Normalement, sur une année où les 4 saisons s’enchaînent sans être d’abord passées par la centrifugeuse, le printemps est pour nous synonyme de longues balades à 2 roues. On sort la moto vers le mois d’Avril, on assume le froid qui pique un peu dans le fond de l’air et dans les grandes accélérations, et on se lance à l’assaut de la campagne alentours, on (re)découvre la région, proche ou lointaine, on rêve sur la courbe des collines, la douceur du vert de l’herbe, le ciel éclatant et le soleil qui chauffe le cuir.
Ca, c’est dans le film où le printemps existe.
Cette année, il faut bien l’avouer, nous sommes passés à côté de tout ça. Pour des raisons mécaniques, la moto a été immobilisée plus longtemps que prévu, ce qui nous a fait baver sur tous les motards d’Avril qui, eux, s’étaient préparés à temps (et on se vengeait de façon mesquine en se disant qu’avec la canicule précoce, eux suaient dans leur cuir alors que nous, on était à l’aise dans nos tongs et petits hauts….on se réconforte comme on peut, oui c’est petit). Et au moment où enfin, la pépette était prête à rouler et quasi rutilante, il a commencé à nous tomber sur le coin de la tête la colère céleste dont on ne comprend toujours pas l’origine (on va s’épargner les théories fumeuses et variées, ok?)
Comme nous ne sommes pas du genre à garder égoïstement nos découvertes et petits bonheurs motards (entre autres), nous avons souvent parlé à Miss Blondinette de nos découvertes, de notre plaisir à partir en virées, et nous l’avons de temps en temps ramenée dans les petits coins que nous avions trouvés. Elle a vu plusieurs fois son papa en tenue de motard, et bien entendu, elle a exprimé l’envie de découvrir cet univers aussi.
Ca faisait un petit moment que ça devait se concrétiser. La condition sine qua non pour la faire monter à l’arrière était bien entendu sa taille, il fallait qu’elle touche les cale-pieds, et qu’elle puisse s’accrocher à son père. Suite à la poussée de croissance qu’elle nous a offert cet hiver, comme plein de petites filles de son âge, les conditions se remplissaient peu à peu.
Restait l’équipement à lui trouver: pas question de partir sans une protection minimale, un blouson digne de ce nom, un casque en bonne et due forme, et des gants. Ca n’aurait tenu qu’à moi et mon porte monnaie, j’aurais rajouté le bas, mais ça commençait à faire beaucoup.

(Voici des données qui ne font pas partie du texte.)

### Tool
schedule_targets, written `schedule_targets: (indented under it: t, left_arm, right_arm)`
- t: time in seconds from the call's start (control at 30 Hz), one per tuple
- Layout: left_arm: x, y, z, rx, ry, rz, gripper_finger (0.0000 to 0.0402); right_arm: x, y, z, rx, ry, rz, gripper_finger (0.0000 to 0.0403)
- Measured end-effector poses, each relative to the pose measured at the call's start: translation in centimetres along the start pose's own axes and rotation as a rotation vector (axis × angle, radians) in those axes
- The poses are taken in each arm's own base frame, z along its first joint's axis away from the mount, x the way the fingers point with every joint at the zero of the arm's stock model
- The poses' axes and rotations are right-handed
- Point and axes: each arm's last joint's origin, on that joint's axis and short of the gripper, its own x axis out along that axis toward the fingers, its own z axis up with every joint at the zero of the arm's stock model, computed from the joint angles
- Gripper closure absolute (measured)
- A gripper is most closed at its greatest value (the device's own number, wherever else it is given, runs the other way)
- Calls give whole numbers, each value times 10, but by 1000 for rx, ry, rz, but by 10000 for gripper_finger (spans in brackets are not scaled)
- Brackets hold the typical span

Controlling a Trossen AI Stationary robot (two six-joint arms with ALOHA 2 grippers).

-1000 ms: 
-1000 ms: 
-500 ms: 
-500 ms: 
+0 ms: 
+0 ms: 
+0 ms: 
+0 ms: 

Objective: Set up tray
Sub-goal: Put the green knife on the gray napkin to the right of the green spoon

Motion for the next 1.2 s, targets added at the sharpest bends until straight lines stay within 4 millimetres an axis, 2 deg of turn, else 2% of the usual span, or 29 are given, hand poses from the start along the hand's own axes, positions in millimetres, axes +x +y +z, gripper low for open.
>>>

Son père, pris de frénésie acheteuse, est passé à l’acte la semaine dernière, en lui trouvant un adorable casque coccinelle, un chouette blouson et de bons gants. Le tout une bonne taille au-dessus (sauf le casque) histoire de, peut-être, prolonger la durée d’activité de l’équipement, on peut toujours rêver.
C’est ainsi que dimanche, le temps nous octroyant quelques rayons de soleil miraculeux (pour le mercure on repassera), Miss Blondinette a eu droit à son baptême en moto. Pas impressionnée pour un sou et toute folle, elle s’est soumise de bonne grâce à l’exercice d’enfilage de casque et blouson. On a étudié les différentes façons de grimper sur la moto, étape toujours un peu délicate, et je les ai laissés s’élancer, en suivant péniblement avec la voiture (ça se faufile moins facilement avec 4 roues, c’est sûr).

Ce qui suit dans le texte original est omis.